Biden questions ICC powers — RT World News
The US leader has commented on “war crimes” allegations against the Russian president
US President Joe Biden admitted on Friday that Washington doesn’t recognize the International Criminal Court, but agreed with its claims that Russian President Vladimir Putin committed “war crimes” in Ukraine.
“Well, I think it’s justified,” Biden told the White House press corps before boarding a helicopter on Friday evening, when asked about the ICC. “But the question is, it’s not recognized internationally by us, either. But I think it makes a very strong point.”
Putin “clearly committed war crimes,” Biden said in response to another reporter. He also said the accusations of Chinese payments to members of his family were “not true,” and that the banking crisis in the US has calmed down.
Earlier in the day, the Pre-trial Chamber of the Hague-based ICC accused Putin of “unlawful transfer of population,” along with Russian children’s rights commissioner Maria Lvova-Belova. The claim appears to be based on the Kiev government’s interpretation of Russian efforts to evacuate children away from frontline areas that the Ukrainian military has targeted, often with NATO-supplied weapons.
The Kremlin and the Russian Foreign Ministry dismissed the announcement as meaningless, pointing out that Russia is not a party to the ICC’s Rome Statute, and that the court has no jurisdiction in the country whatsoever.
Other Russian officials said the ICC had just self-destructed and demonstrated how “worthless and insignificant” Western-backed institutions have become. Former president and deputy chair of the Russian Security Council Dmitry Medvedev compared the ICC “warrant” to toilet paper.

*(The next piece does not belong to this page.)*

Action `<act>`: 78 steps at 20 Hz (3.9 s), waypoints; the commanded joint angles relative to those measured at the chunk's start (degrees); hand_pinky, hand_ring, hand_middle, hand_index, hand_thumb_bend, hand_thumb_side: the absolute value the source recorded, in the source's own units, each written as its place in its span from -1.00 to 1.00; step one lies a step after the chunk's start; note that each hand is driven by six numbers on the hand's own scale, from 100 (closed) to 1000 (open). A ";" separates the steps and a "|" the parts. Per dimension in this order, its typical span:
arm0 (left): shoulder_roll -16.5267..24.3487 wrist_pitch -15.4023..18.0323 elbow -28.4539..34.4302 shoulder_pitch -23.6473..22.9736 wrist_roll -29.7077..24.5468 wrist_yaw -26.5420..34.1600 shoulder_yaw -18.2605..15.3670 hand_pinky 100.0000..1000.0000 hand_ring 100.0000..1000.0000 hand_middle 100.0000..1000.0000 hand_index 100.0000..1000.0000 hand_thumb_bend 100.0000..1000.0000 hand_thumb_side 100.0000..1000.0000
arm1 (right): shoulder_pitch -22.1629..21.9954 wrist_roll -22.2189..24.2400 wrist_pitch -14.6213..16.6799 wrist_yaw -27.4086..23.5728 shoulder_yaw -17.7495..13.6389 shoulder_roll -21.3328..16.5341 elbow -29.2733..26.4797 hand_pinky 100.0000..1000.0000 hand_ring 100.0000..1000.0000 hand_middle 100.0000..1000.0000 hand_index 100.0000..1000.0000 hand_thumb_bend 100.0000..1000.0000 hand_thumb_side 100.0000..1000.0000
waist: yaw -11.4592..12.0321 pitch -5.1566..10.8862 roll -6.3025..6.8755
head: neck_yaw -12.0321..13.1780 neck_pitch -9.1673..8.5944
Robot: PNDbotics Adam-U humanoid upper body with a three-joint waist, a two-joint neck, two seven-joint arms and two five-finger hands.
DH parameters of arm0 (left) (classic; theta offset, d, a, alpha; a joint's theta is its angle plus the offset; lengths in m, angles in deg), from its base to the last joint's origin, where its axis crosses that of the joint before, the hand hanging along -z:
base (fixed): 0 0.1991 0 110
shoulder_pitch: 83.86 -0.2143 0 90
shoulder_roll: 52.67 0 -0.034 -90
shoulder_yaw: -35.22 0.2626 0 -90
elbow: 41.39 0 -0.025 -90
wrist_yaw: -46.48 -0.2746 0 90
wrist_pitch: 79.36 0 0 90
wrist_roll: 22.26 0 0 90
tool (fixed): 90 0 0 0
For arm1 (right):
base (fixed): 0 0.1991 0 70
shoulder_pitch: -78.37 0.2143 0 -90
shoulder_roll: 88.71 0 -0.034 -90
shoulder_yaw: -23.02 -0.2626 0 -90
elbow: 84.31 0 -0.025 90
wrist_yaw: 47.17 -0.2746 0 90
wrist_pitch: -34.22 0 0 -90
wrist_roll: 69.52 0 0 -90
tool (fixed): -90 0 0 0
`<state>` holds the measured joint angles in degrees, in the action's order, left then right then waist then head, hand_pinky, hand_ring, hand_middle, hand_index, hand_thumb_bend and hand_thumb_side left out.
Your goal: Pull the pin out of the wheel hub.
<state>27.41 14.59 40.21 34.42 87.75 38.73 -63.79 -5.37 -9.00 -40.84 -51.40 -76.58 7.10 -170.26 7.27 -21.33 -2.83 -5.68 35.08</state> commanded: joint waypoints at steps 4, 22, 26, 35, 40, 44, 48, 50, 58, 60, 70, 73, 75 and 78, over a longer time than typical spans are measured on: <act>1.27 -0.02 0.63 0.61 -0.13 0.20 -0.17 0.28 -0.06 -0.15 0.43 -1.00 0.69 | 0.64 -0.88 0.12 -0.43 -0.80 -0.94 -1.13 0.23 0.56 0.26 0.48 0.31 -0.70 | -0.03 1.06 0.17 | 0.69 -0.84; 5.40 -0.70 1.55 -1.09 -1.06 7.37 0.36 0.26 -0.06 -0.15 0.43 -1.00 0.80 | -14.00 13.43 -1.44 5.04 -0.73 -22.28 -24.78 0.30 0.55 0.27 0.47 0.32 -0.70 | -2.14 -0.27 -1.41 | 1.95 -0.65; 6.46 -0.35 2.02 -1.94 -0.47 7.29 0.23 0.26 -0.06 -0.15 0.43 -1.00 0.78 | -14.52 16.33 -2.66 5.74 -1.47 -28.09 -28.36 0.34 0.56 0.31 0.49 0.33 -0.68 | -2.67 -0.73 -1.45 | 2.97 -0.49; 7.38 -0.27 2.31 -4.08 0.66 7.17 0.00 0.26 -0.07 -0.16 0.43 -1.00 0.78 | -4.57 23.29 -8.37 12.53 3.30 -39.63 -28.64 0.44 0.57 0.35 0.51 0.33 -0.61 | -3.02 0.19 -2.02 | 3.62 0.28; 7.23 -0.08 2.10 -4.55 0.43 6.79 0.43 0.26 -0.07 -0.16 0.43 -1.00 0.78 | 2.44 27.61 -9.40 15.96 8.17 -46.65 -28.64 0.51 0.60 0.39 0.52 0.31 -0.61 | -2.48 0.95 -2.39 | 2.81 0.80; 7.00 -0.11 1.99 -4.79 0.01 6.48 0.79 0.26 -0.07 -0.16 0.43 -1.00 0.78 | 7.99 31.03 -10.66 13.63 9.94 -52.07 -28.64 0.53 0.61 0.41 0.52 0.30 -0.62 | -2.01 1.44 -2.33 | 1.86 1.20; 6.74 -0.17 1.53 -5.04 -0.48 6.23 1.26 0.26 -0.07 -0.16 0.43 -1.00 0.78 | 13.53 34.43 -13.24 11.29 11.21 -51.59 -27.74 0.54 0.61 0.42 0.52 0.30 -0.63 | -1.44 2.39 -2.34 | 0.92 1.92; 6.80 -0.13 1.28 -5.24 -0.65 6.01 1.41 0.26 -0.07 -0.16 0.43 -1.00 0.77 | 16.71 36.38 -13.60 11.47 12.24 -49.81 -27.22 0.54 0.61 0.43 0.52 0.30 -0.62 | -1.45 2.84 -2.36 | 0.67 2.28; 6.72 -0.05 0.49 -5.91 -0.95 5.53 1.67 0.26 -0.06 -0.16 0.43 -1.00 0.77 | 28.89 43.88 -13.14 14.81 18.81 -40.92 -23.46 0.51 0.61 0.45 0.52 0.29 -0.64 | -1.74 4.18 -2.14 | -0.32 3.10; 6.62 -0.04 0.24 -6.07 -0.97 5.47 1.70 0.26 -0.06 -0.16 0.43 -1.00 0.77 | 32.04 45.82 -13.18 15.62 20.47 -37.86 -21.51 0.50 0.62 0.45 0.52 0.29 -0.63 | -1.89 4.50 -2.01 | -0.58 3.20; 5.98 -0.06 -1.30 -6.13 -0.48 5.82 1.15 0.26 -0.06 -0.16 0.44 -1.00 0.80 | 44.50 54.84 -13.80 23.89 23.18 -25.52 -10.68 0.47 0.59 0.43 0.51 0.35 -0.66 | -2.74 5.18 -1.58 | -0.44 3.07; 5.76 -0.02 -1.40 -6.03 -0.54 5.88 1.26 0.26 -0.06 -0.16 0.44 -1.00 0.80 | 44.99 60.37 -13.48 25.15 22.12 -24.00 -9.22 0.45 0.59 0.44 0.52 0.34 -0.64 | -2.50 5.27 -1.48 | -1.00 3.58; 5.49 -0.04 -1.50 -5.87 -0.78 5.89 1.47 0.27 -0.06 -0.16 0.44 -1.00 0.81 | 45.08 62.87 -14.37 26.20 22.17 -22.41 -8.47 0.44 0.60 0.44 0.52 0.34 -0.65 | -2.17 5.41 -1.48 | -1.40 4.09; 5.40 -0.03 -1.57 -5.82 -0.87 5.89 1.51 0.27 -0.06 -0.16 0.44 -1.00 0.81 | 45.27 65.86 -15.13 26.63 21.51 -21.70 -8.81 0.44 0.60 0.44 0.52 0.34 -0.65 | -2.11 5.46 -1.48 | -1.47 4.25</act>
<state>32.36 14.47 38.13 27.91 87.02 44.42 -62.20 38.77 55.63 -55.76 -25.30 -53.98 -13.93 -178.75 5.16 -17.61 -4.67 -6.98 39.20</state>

Though the ICC was modeled after the US-backed “tribunals” for Yugoslavia and Rwanda, Washington withdrew from it in 2002 and passed a law authorizing “all means necessary and appropriate” – including military force – to release any American, or national of an allied country, should they be detained by the court.
Some 45 states do not recognize the court’s jurisdiction, including China, India, Israel, Saudi Arabia and Türkiye.